_Task prompt_.
For this listing, the lines between the one holding "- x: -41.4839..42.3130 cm" and the one holding "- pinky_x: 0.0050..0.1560", inclusive, must be set down exactly.
──────────
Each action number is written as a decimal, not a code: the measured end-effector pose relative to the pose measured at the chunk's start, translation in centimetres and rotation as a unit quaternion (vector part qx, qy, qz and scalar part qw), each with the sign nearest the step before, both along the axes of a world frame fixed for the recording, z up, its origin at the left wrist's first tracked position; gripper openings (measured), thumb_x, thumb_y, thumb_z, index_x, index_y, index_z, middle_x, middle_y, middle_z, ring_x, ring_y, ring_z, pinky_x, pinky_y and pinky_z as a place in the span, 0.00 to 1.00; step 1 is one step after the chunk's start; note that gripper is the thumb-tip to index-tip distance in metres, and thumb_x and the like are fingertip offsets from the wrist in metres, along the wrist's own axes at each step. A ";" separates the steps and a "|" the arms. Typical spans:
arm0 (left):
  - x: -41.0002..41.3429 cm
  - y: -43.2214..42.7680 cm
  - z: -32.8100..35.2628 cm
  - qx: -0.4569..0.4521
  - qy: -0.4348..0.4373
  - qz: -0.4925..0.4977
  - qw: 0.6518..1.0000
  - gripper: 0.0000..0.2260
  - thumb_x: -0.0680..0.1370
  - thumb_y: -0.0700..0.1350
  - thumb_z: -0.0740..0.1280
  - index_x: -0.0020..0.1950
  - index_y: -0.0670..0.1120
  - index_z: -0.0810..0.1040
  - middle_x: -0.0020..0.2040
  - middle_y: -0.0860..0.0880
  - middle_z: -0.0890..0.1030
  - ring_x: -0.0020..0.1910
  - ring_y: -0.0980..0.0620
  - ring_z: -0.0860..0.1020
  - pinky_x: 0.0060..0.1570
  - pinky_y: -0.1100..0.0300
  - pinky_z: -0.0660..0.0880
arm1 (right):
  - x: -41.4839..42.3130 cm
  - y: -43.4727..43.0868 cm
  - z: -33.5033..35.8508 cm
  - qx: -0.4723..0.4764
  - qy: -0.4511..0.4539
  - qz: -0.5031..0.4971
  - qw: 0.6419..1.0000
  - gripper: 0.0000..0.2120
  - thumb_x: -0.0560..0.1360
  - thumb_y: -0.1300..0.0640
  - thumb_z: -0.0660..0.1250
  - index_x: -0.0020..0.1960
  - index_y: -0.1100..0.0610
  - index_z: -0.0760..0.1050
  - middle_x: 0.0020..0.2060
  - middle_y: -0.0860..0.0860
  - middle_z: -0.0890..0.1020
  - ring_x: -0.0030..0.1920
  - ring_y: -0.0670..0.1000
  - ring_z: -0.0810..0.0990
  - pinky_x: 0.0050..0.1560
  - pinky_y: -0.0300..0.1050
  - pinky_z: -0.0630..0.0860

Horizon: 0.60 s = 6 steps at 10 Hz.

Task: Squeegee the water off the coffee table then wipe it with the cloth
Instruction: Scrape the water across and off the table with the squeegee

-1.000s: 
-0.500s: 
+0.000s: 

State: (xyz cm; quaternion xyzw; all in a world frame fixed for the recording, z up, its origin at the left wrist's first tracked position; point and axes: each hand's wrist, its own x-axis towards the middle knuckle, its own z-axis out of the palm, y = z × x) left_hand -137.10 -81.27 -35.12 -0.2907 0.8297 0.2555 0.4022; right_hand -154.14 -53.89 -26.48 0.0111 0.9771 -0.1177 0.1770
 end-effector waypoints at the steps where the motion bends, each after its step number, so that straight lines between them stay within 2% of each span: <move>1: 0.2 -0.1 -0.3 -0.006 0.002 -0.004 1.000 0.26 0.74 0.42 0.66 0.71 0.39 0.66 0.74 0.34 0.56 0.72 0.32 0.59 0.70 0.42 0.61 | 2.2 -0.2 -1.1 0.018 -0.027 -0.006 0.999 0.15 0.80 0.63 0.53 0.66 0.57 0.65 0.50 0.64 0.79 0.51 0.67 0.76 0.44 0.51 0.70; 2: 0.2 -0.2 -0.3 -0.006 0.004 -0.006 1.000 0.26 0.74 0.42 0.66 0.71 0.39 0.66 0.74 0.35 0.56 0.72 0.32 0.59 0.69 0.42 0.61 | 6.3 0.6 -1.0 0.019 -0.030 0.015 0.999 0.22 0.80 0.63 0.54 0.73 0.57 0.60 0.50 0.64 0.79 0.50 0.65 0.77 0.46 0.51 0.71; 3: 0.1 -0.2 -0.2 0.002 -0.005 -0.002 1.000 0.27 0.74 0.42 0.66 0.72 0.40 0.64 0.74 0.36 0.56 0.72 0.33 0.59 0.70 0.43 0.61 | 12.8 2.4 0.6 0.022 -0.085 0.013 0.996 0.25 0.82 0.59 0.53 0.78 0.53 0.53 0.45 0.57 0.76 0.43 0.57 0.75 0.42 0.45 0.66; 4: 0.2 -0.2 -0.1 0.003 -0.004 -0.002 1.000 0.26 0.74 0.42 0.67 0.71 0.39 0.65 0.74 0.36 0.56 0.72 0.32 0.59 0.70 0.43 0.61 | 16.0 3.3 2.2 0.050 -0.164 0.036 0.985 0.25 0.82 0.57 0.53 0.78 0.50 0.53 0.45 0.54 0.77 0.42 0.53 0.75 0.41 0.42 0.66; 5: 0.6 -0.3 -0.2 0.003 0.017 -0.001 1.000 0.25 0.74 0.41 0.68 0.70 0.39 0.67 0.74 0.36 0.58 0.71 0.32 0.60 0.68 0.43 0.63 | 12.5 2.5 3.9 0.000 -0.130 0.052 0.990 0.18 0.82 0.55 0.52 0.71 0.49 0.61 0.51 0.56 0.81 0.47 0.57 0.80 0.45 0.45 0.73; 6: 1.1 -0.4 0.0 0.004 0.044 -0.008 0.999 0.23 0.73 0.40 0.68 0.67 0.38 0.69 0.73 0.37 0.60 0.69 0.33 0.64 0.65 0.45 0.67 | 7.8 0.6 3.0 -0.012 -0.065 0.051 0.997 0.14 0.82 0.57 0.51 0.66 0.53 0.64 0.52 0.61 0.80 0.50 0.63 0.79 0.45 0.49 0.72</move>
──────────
_Your solution_.
  - x: -41.4839..42.3130 cm
  - y: -43.4727..43.0868 cm
  - z: -33.5033..35.8508 cm
  - qx: -0.4723..0.4764
  - qy: -0.4511..0.4539
  - qz: -0.5031..0.4971
  - qw: 0.6419..1.0000
  - gripper: 0.0000..0.2120
  - thumb_x: -0.0560..0.1360
  - thumb_y: -0.1300..0.0640
  - thumb_z: -0.0660..0.1250
  - index_x: -0.0020..0.1960
  - index_y: -0.1100..0.0610
  - index_z: -0.0760..0.1050
  - middle_x: 0.0020..0.2060
  - middle_y: -0.0860..0.0860
  - middle_z: -0.0890..0.1020
  - ring_x: -0.0030..0.1920
  - ring_y: -0.0670..0.1000
  - ring_z: -0.0810..0.0990
  - pinky_x: 0.0050..0.1560

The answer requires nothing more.